The new EPA standards push for new plants to have tighter emission controls, but make no demands that existing gas-fired plants need to install proven reduction technologies. President Obama has been roundly criticized for his friendly stance on natural gas even as studies suggest that the global warming impact from fracking and processing of natural gas may equal or exceed that of coal.
Despite warnings from science, Obama has joined those claiming that the current natural gas boom in the United States is part of the solution to global warming. Among the evidence contradicting that view, a Harvard University study published last month confirmed that methane emissions produced by the fracking process are much higher than the industry generally claims.
Daniel Kessler, a climate campaigner with 350.org, said that Obama would be "wise to look at the Harvard study with great care " and recognize that "the only sensible option available" when it comes to addressing climate change is thise: "leave the gas in the ground."

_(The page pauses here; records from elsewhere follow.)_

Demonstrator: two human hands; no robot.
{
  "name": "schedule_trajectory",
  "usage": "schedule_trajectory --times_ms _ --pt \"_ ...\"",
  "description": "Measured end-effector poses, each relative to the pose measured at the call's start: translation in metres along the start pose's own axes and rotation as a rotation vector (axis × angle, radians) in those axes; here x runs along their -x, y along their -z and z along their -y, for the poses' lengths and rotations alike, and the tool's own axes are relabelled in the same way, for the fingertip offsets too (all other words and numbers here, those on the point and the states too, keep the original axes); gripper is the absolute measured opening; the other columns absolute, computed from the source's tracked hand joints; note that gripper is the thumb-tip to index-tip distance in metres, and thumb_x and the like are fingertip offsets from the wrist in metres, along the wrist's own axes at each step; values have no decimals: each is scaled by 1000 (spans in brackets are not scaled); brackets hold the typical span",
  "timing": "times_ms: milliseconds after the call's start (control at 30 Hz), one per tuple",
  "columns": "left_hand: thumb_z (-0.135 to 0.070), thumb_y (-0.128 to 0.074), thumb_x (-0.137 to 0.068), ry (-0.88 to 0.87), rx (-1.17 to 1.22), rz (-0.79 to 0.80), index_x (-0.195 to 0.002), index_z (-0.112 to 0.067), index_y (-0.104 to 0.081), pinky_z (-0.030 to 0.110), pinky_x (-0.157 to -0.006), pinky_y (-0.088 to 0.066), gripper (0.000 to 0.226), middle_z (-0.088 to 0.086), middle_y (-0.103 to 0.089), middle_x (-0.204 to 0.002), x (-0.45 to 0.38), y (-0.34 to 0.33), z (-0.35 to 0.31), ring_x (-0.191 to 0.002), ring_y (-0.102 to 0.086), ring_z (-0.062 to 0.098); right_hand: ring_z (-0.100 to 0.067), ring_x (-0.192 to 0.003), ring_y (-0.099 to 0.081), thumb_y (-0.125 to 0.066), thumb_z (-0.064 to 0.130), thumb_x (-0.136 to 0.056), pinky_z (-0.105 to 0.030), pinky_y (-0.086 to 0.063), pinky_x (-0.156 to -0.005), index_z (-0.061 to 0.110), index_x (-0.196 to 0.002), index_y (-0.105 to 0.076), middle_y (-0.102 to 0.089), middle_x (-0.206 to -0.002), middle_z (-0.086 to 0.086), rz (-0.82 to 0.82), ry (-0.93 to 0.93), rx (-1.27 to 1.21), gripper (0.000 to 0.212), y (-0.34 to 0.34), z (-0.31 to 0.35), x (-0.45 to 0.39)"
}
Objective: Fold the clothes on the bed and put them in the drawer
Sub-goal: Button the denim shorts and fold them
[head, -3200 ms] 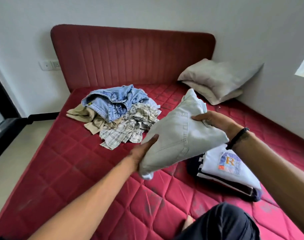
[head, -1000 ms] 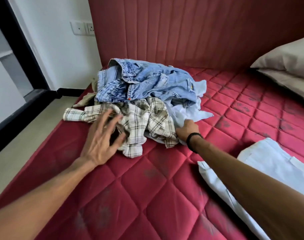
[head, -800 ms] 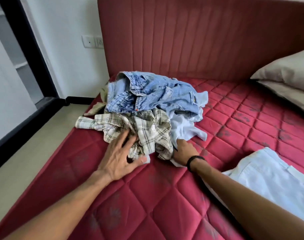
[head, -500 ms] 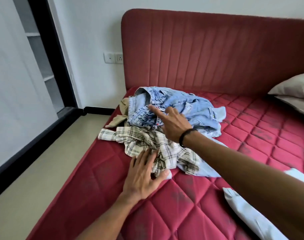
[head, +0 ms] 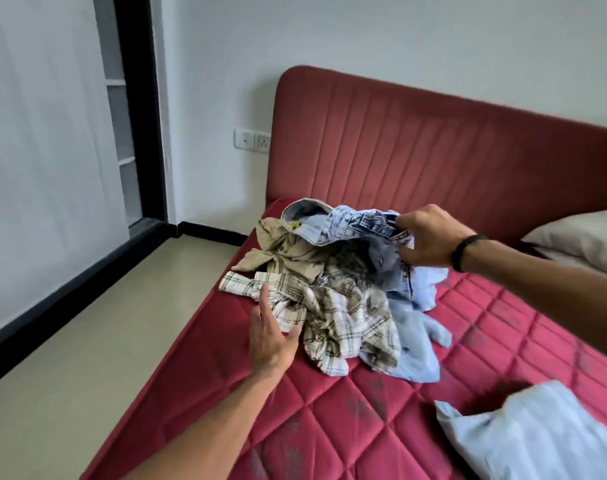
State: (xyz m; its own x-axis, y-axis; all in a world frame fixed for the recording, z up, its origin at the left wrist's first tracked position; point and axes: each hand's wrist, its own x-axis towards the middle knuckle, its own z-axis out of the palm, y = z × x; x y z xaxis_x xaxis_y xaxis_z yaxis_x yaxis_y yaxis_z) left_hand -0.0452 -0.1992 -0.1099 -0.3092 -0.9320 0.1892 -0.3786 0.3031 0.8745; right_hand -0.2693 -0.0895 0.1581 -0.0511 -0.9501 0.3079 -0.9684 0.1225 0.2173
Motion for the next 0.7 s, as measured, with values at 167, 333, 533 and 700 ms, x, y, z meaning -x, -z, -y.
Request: schedule_trajectory --times_ms 167,333,533,700 --pt "-79 -72 -67 -295 -124 22 -161 -34 9 53 -125 -21 132 9 -8 -171 8 43 -115 -155 -16 29 -27 -54 -56 -75 34 -72 -34 -47 -53 14 -62 -59 -58 -54 -1 -207 -154 -115 28 127 0 43" --pt "-49 -83 -79 -268 -246 77 -138 -22 -54 35 -84 -58 70 3 -66 -124 14 87 -211 -110 -66 24 -19 -52 -42 -79 21 -71 -29 -34 -50 8 -61 -58 -50 -53 -2 -356 -297 -259 27 235 11 77" --pt "-27 -84 -84 -216 -340 565 -117 -6 -61 30 -68 -56 46 11 -68 -111 65 180 -285 -89 -66 21 -29 -63 -75 -80 18 -76 -40 -62 -67 4 -76 -71 -74 -65 -10 -94 -553 -379 17 281 6 155" --pt "-20 -84 -85 -318 -483 953 -106 2 -71 49 -88 -61 33 16 -77 -104 117 258 -363 -96 -73 32 -24 -110 -70 -96 47 -57 -47 -62 -87 14 -127 -64 -70 -127 -5 509 -491 -240 84 268 20 228"
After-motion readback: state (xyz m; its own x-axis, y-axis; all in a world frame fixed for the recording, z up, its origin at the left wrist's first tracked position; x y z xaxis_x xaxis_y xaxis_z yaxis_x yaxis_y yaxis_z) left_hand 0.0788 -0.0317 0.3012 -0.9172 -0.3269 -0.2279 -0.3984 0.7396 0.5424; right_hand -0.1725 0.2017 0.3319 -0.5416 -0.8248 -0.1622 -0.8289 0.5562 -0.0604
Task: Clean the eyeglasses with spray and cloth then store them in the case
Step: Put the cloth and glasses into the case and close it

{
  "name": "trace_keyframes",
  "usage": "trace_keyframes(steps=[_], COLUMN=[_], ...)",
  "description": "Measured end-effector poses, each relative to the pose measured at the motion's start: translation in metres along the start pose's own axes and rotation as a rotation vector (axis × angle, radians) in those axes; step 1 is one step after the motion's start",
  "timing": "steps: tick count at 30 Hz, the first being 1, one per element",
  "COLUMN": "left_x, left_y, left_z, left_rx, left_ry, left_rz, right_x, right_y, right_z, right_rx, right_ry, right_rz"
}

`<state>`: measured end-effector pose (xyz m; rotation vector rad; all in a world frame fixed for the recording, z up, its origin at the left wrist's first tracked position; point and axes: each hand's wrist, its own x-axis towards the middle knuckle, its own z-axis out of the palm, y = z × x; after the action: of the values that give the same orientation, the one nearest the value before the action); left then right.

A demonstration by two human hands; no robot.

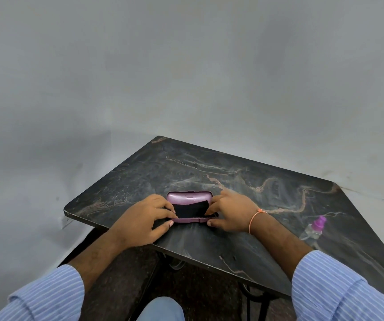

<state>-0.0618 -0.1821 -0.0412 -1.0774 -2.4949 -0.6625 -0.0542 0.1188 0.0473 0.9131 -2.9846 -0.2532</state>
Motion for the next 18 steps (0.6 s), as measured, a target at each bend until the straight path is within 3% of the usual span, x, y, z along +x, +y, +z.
trace_keyframes(steps=[18], left_x=[0.008], left_y=[-0.006], left_z=[0.011], left_rx=[-0.028], left_ry=[0.034], left_rz=[-0.047], right_x=[-0.017], right_y=[-0.002], right_z=[0.020], right_rx=[-0.003], right_ry=[0.177], right_rz=[0.067])
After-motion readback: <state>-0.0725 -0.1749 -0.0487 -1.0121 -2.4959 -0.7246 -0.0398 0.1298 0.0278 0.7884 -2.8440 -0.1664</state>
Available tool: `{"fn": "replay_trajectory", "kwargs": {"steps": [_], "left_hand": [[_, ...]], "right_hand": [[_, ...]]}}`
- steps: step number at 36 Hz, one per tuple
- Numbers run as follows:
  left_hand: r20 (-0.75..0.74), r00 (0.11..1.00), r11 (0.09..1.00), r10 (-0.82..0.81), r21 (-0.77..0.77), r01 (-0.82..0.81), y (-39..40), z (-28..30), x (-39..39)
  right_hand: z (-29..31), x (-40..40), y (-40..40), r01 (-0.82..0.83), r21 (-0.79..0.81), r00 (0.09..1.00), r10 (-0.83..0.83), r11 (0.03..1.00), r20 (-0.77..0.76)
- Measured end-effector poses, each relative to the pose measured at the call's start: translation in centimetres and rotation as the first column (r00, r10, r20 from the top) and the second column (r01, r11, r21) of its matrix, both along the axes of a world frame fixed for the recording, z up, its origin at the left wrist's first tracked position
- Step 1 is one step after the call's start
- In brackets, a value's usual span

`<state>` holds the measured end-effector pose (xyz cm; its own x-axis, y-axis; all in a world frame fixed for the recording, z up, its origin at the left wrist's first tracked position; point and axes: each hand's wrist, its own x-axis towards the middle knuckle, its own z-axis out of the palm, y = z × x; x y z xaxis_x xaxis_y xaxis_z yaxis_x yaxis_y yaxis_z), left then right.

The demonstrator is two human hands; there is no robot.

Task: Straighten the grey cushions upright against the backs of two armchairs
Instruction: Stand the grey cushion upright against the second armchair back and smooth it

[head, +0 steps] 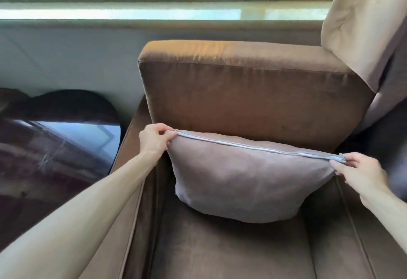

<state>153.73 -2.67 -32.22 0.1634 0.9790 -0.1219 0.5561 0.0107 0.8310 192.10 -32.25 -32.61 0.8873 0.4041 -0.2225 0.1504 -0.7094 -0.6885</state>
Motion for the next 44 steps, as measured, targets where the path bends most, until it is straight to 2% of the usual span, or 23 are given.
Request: {"fn": "replay_trajectory", "kwargs": {"steps": [4,7,11,15,18,22,26,28,30,34,37,40,44], "left_hand": [[0.087,0.996,0.999,0.032,-0.014,-0.031,-1.2,-1.3,-1.3],[0.181,0.974,0.983,0.139,-0.141,-0.115,-2.4,-3.4,-2.5],[0.237,0.940,0.922,0.246,-0.357,-0.151,-4.6,-7.2,-3.8],[0.263,0.917,0.832,0.301,-0.541,-0.118,-6.9,-11.4,-4.8],[0.261,0.905,0.762,0.336,-0.640,-0.098,-7.7,-13.9,-5.1],[0.246,0.902,0.677,0.356,-0.733,-0.067,-7.2,-17.2,-5.1],[0.342,0.884,0.646,0.319,-0.761,0.060,-6.0,-20.7,-4.6],[0.341,0.882,0.655,0.326,-0.754,0.049,-5.5,-21.9,-4.2],[0.346,0.875,0.673,0.338,-0.739,0.032,-5.4,-23.0,-3.9],[0.344,0.868,0.673,0.357,-0.740,0.016,-6.1,-24.7,-3.4],[0.296,0.886,0.665,0.358,-0.747,-0.020,-6.4,-25.5,-3.2],[0.219,0.915,0.671,0.340,-0.738,-0.073,-6.3,-25.8,-3.1],[0.070,0.954,0.683,0.291,-0.714,-0.156,-5.8,-26.7,-3.0]], "right_hand": [[2.4,-2.7,0.8,-0.049,-0.229,0.987,0.082,0.972,0.136],[4.1,-6.0,2.7,-0.115,-0.306,0.946,0.198,0.945,0.256],[5.4,-11.9,7.1,-0.370,-0.208,0.835,0.422,0.906,0.353],[5.3,-18.4,13.2,-0.641,-0.097,0.721,0.640,0.762,0.265],[4.7,-22.8,17.5,-0.784,-0.043,0.594,0.767,0.620,0.243],[3.0,-27.7,22.1,-0.869,-0.057,0.466,0.851,0.492,0.243],[0.3,-30.3,24.3,-0.860,-0.236,0.369,0.871,0.453,0.324],[-0.9,-30.4,24.9,-0.840,-0.221,0.401,0.842,0.495,0.362],[-1.5,-29.9,25.2,-0.830,-0.141,0.461,0.805,0.540,0.374],[-1.8,-29.0,25.0,-0.826,-0.055,0.504,0.778,0.561,0.374],[-1.4,-29.3,24.8,-0.806,0.106,0.584,0.752,0.583,0.306],[-0.9,-29.7,25.2,-0.710,0.273,0.700,0.691,0.649,0.179],[-1.0,-29.9,25.8,-0.609,0.378,0.781,0.611,0.697,0.130]]}}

Though the new EPA rules take a tougher stance on coal, Snape and his colleagues say that "free pass" given to the gas industry is a direct assault on the planet because the "lax natural gas rules could lock the United States into continued reliance on fossil fuels for decades, contradicting the president’s vision of quick action on climate change."
“If the EPA is serious about the climate crisis, it needs to be serious about reducing greenhouse pollution from all power plants — regardless of whether they are fueled by gas or coal,” Snape said. “Lackluster pollution-control rules don’t just imperil the president’s legacy, they endanger our entire planet. The bottom line is that we can do better."